* REQUIREMENT *
From the data below, copy out every line in which the word "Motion" occurs.

* PROVIDED DATA *
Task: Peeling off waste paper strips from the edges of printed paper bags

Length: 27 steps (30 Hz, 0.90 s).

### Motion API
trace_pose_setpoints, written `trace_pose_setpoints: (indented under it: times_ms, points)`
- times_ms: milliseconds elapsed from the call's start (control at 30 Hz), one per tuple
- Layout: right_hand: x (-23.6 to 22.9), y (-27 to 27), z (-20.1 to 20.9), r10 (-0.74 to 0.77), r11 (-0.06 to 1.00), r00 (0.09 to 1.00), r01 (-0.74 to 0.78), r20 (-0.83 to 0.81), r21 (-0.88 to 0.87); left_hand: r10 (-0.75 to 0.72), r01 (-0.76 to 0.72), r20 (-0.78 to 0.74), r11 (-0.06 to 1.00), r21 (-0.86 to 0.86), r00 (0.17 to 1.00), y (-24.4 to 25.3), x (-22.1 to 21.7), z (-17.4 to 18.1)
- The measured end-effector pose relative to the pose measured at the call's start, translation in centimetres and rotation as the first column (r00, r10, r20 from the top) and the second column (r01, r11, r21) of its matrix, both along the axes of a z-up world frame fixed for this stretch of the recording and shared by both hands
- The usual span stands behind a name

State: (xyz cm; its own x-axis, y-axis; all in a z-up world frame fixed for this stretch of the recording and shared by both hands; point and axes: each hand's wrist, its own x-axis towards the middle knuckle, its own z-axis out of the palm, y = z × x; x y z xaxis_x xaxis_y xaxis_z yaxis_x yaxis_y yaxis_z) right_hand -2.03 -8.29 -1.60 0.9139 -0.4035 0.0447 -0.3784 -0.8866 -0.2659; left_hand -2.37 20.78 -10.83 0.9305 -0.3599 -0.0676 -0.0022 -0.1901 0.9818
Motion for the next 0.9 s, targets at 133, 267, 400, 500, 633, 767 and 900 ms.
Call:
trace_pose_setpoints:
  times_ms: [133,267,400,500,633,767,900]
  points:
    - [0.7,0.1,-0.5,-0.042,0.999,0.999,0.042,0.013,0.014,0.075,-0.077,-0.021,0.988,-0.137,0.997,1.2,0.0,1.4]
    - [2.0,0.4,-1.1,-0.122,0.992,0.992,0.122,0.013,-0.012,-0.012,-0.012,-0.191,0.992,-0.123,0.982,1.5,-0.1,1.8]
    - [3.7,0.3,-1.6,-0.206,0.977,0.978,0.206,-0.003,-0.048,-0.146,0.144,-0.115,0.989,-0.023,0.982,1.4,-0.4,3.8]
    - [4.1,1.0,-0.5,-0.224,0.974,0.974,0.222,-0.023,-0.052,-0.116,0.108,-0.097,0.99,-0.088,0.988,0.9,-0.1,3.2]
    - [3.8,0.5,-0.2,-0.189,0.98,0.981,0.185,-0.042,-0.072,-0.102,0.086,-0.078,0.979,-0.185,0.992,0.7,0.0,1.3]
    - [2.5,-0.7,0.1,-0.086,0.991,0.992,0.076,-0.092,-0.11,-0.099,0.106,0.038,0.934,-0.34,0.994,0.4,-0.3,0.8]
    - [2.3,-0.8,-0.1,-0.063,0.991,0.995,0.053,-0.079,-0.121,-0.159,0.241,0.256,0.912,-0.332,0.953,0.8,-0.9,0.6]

* SOLUTION FOR THIS PROBLEM *
### Motion API
Motion for the next 0.9 s, targets at 133, 267, 400, 500, 633, 767 and 900 ms.

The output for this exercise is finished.